Dirección: Markus Schleinzer
País: Austria
Año: 2011
Sinopsis: Michael es un agente de seguros aparentemente tranquilo, pero tiene un secreto: tiene secuestrado a un niño de 10 años, encerrado en su sótano. La cinta es una crónica de 5 meses, un tenso retrato de cómo vidas aparentemente mundanas pueden esconder secretos oscuros. Basado en el caso Natascha Kampusch, la niña vienesa que vivió secuestrada ocho años en un ático.
Pocas veces el cine se ha adentrado a tocar el tema de la pederastía y cuando lo ha hecho, los enfoques han ido desde los lugares comunes: el pederasta es un monstruo (La duda/The Doubt, John Patrick Shanley, 2008, y Secretos íntimos/Little Children, Todd Field, 2006), el infante es precoz y provocador (Lolita, en sus dos versiones: Stanley Kubrick, 1962, y Adrian Lyne, 1997), hasta aquellas que bosquejan los ángulos más controvertidos, como Zona de guerra (War Zone, Tim Roth, 1998), Happiness (Todd Solondz,1998), la mexicana Agnus Dei (Alejandra Sánchez, 2011) y LIE (Michael Cuesta, 2001). Resulta más fácil encontrar el tema en los periódicos y noticieros, la razón es simple: ocurre.
Michael, ópera prima de Markus Schleinzer, con guión de él mismo, basado en el caso Natascha Kampusch, la niña vienesa que vivió secuestrada ocho años en un ático, y con eventos tomados de periódicos austriacos y alemanes, hace de su trama algo verdaderamente siniestro, al describir escenas que el ojo de la cámara se empeña en retratar como algo simple, y que resultan inquietantes.

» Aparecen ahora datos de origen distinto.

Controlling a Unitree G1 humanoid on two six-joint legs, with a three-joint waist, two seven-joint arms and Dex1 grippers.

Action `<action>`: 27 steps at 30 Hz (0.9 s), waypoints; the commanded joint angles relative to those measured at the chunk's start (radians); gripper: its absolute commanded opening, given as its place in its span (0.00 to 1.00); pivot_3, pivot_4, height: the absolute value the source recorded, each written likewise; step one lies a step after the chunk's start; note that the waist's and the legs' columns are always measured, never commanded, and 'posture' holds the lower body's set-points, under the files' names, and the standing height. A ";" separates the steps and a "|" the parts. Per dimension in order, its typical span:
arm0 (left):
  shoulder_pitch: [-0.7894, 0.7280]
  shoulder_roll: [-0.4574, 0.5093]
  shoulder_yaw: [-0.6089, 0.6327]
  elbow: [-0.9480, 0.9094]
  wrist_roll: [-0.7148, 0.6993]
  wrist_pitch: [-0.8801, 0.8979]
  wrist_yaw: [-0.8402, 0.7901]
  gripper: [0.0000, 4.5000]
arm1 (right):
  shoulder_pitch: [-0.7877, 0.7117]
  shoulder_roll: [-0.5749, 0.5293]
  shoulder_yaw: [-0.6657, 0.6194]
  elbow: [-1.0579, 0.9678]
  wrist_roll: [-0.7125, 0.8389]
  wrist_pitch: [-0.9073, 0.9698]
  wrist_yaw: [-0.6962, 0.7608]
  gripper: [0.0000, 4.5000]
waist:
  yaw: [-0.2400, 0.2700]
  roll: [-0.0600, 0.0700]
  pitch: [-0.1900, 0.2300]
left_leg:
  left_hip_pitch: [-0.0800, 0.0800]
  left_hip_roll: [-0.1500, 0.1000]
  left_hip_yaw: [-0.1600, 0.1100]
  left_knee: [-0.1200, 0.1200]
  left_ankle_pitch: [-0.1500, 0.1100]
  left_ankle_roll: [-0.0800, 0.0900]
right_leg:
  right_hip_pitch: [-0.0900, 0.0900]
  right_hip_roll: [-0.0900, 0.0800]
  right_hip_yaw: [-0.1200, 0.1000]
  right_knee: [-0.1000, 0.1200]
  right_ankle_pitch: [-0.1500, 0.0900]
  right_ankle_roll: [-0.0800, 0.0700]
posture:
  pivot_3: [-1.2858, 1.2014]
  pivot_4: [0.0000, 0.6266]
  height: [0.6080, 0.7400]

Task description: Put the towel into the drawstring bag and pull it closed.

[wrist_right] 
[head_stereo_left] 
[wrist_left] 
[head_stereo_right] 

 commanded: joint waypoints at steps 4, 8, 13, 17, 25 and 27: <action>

La narración es elemental y muy directa, la cinta alude a los últimos meses de la relación tormentosa entre estos personajes. Ese es uno de sus mejores logros, la entrada es severa, directa y escalofriante; gracias al frío manejo de lo cotidiano, logra construir el enfrentamiento desigual entre dos seres, dejándonos muy claro que el monstruo que alimenta y cuida al niño del que abusa, también es humano.
Los movimientos de cámara, debidos a Gerald Kerletz, optan por tomas estáticas sobre las que el encuadre adquiere movimiento, en la medida en que el espectador sigue las rutinas de Michael y de su “protegido”. La parsimonia de las rutinas muestran que el hombre lo tiene todo arreglado, ordenado, organizado, ha aprendido a no llamar la atención; de hecho, verlos juntos y a distancia realizar actividades conjuntas da una impresión diferente y eso resulta siniestro. La descripción rutinaria se sostiene porque la narración, de tan neutra, se vuelve poderosa, áspera sin necesidad de ser mórbida. No hay culpas ni redenciones, porque la simpleza mueve a la reflexión: hablar de pedofilia no tiene vuelta, es enfermizo, es criminal, aunque el victimario tenga toda la apariencia de honorabilidad y respetabilidad.
Uno de los mayores logros de la película es darle al pedófilo un rostro y sentimientos que lo humanizan, al grado de que ese rostro que vemos atendiendo llamadas telefónicas y sacando copias en su trabajo, sirviendo displicentemente a sus compañeros, termina por desaparecer para convertirse en el de cualquiera, y pasa de lo inquietante de su despersonalización a lo escandaloso del silencio social, aquello que las sociedades se empeñan en acallar, en no revelar, dos caras de un sistema social con sus problemas escondidos en el sótano. El final es apabullante. A pesar de todo, la película no resulta fácil de ver, provoca incomodidad en algunos espectadores.